What Sokal rightly denounced is that when we open the doors of what is academically acceptable too widely, we risk drowning in nonsense. Without a demarcation criterion, science inevitably loses its power. For two reasons. First, as we saw above, sciences can only progress if epistemic and methodological principles are shared by the scientific community - so that others can criticize and contribute to its progress. Feyerabend’s ‘anything goes’ deprives the sciences of their greatest strength: the universal standards that allow everyone to contribute and correct each other, regardless of their personal convictions and cultural backgrounds. Secondly, we must not forget that scientists build on the work of others. If everything is admitted, including completely unreliable scientific research, then the foundations of the scientific edifice collapse.
In conclusion, I would like to offer a final piece of advice: Try to strike a balance between openness and restriction. That is the takeaway message I want to pass on to you as budding scientists in particular and as people in general. It applies both to scientific research and to our everyday thinking. We must remain open-minded and open to new and sometimes surprising ideas, but we must not open our minds to such an extent that our brains fall out! So, be open to new ideas, possibilities, perspectives, but never lose your critical gaze.
Develop the habit of gauging the reliability of a belief by considering the way it came about. Screen the arguments you are presented with for reasoning errors. And, above all, develop the habit of critically reflecting on your own thinking and beliefs. Critical thinking is an indispensable skill in the information age in which we live. It makes little sense today to cram your head full of facts that are accessible by simply consulting your smartphone. What makes sense is to develop the right filters to process that constant stream of information.

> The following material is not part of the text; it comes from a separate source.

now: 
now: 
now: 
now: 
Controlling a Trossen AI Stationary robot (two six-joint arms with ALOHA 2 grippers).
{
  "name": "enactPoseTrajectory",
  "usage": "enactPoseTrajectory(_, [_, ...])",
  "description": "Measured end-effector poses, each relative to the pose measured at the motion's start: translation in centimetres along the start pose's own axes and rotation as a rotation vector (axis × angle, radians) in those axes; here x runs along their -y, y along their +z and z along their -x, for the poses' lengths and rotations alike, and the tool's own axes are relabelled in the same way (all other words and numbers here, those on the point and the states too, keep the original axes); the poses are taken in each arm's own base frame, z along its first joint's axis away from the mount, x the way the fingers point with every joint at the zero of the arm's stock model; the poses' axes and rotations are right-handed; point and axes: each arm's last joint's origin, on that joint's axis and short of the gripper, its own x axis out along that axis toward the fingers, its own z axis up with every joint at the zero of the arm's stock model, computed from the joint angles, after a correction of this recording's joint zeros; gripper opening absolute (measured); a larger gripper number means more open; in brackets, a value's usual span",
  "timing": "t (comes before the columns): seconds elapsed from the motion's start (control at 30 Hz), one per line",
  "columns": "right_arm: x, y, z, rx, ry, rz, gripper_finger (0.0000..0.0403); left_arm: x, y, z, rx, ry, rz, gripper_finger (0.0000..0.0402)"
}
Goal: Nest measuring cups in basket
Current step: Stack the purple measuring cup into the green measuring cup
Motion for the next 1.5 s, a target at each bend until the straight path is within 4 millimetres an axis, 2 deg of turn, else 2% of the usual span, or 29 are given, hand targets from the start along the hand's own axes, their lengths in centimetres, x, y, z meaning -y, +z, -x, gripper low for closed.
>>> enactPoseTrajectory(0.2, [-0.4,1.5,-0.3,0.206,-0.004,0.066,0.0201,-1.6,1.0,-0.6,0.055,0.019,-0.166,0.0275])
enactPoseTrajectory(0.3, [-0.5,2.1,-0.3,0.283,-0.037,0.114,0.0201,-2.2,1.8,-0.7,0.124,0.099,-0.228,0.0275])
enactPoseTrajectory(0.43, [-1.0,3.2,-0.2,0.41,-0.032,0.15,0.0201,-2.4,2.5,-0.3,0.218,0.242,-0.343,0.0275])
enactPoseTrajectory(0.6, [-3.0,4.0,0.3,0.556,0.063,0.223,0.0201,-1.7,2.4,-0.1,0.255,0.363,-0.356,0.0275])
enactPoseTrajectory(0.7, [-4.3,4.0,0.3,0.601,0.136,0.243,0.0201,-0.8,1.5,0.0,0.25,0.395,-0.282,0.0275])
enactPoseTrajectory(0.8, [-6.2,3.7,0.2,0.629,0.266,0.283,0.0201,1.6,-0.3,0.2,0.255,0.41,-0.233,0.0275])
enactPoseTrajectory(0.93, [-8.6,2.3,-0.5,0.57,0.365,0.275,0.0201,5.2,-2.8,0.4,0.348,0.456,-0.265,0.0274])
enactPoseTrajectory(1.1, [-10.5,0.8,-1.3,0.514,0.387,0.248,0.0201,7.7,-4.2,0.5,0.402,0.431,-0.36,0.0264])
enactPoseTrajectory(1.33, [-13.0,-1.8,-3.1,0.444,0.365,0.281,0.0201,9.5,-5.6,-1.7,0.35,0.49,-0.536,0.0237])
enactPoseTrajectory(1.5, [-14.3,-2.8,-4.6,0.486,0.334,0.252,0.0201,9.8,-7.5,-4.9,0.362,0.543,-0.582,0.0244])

I believe critical thinking is one of the most important hiatuses in our education today and I hope that this book has filled this gap for you. Because, as I pointed out in the previous chapter, critical thinking is first and foremost a matter of responsibility. Bad thinking leads to bad outcomes. In light of the important challenges that we face today, one thing is certain: the future will be determined by the quality of our thinking. Up to you, dear student or reader, to contribute to a better world as a critical thinker!
They are self-correcting
Cognitive artifacts protect against intuitive reasoning errors.
Framework and context protect against reasoning errors of system 2 and against emotional distortion.
Universal standards for good science ensure that scientists can criticize (and improve) each other’s work.
Scientific progress requires a reliable foundation upon which to build.
Dilthey’s ‘erklären’ (explaining)
The aim of the natural sciences – to describe the world in terms of cause and effect and their underlying laws.
Dilthey’s ‘verstehen’ (understanding)
The aim of the social sciences – to come to a subjective understanding.
Hacking’s looping effect
A theory can influence its object (of inquiry) in the human sciences, since it can influence what humans think and how they behave.
A demarcation criterion distinguishing science from pseudoscience. Scientific theories must be testable: it must be possible in principle to refute the theory on the basis of observation.